**Problem description**
Output exactly the lines between the one holding "Distance lens to pinch point: 60.1" and the last line of the data below, both of those lines included.

** Opening Given entries block **

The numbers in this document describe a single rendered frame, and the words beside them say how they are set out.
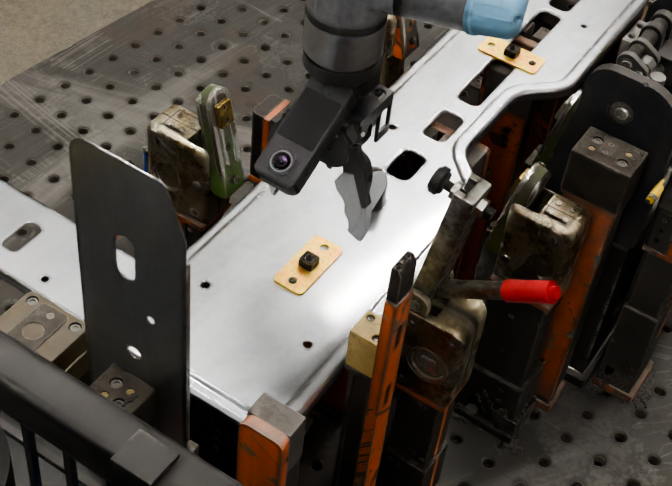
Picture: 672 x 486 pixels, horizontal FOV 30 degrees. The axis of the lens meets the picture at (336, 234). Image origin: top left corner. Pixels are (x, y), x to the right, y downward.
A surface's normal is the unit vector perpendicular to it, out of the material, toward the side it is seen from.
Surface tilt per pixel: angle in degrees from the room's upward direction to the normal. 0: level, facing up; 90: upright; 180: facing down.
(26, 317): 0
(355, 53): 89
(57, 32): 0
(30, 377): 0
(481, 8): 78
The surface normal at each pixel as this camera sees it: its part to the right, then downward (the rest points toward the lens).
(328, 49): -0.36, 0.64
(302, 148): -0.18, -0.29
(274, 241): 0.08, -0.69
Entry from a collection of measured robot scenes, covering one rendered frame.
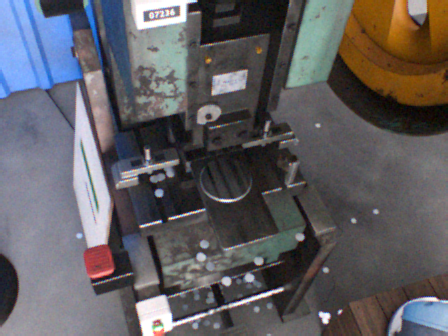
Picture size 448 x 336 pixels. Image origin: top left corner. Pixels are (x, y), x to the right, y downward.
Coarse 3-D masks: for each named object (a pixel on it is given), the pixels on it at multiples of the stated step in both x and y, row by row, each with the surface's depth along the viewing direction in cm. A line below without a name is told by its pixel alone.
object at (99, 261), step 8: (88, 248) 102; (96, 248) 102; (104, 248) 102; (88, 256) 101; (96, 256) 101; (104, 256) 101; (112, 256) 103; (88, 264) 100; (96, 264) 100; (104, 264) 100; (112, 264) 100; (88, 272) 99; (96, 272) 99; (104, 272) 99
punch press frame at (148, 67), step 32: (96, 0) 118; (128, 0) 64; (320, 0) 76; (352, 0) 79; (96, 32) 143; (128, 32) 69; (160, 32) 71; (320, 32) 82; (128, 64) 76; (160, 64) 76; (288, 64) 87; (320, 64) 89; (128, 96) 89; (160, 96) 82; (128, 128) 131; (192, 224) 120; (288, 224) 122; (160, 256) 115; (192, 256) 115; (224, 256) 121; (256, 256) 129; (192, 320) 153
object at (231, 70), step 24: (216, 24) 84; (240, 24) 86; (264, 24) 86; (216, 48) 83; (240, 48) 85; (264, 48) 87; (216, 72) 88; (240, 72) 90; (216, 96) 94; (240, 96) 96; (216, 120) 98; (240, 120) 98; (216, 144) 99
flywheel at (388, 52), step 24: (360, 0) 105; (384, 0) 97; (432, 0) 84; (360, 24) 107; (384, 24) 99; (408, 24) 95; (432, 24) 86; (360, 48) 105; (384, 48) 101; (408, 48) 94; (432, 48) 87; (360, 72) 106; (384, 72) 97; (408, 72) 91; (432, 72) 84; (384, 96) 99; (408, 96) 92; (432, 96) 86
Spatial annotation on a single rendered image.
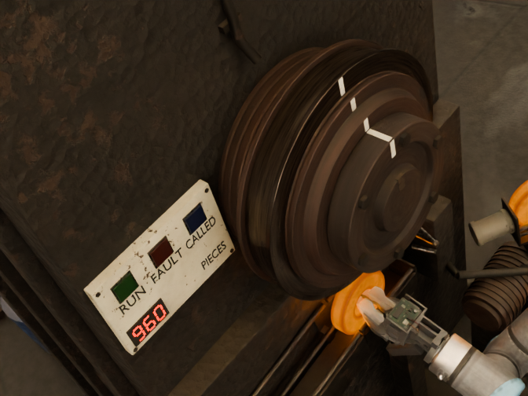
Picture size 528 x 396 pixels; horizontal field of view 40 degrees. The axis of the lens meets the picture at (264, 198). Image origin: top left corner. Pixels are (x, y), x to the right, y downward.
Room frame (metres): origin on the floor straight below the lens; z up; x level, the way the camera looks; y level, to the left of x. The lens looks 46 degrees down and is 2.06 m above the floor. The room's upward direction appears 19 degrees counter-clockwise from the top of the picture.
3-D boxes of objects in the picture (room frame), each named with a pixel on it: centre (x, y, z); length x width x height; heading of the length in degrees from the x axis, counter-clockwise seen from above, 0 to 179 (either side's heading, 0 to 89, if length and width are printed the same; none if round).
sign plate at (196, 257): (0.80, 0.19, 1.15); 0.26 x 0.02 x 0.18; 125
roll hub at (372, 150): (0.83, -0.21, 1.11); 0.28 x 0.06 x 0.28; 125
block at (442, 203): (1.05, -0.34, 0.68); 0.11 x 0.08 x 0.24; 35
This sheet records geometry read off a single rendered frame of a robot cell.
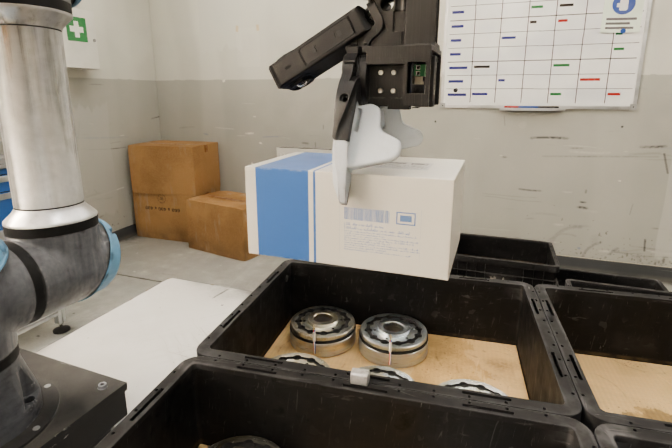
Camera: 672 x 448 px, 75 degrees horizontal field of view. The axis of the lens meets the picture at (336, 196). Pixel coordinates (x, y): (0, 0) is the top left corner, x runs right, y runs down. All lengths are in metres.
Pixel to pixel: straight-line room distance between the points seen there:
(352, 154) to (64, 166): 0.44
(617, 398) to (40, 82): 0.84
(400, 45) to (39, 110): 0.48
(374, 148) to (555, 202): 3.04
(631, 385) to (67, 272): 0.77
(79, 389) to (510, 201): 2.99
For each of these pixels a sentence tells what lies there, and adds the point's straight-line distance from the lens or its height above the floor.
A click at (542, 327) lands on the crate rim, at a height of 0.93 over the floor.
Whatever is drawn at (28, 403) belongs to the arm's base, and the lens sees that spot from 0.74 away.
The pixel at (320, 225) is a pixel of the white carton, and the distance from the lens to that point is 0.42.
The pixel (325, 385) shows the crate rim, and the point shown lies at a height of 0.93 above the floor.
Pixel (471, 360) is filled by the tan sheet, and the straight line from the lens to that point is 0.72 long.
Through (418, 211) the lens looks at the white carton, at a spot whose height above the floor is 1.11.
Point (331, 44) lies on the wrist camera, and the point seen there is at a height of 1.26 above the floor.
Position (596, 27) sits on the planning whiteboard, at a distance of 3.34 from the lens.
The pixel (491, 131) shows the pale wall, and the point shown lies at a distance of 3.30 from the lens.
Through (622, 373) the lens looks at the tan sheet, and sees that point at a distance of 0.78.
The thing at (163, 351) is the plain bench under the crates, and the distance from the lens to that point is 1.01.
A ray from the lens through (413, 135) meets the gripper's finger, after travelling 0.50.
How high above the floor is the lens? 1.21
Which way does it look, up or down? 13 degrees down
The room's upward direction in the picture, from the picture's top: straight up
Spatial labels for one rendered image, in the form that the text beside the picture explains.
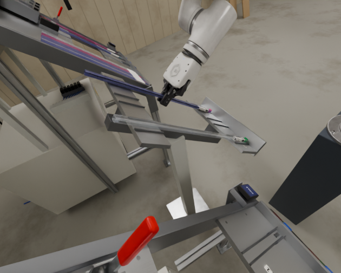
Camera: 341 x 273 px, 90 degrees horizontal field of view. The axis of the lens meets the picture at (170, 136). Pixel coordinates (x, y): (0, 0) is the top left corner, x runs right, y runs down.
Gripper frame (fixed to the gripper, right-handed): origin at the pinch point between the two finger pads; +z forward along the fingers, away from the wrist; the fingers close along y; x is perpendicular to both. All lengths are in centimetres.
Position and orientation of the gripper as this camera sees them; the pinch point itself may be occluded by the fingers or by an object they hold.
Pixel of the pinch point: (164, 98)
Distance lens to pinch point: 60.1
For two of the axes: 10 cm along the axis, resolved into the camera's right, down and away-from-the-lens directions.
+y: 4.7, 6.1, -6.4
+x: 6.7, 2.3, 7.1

** Closing Given entries block **

**Solved exercise**
Distance lens to pinch point: 60.1
For two of the axes: 10 cm along the axis, resolved into the camera's right, down and away-from-the-lens directions.
+y: 4.7, 6.1, -6.4
+x: 6.7, 2.3, 7.1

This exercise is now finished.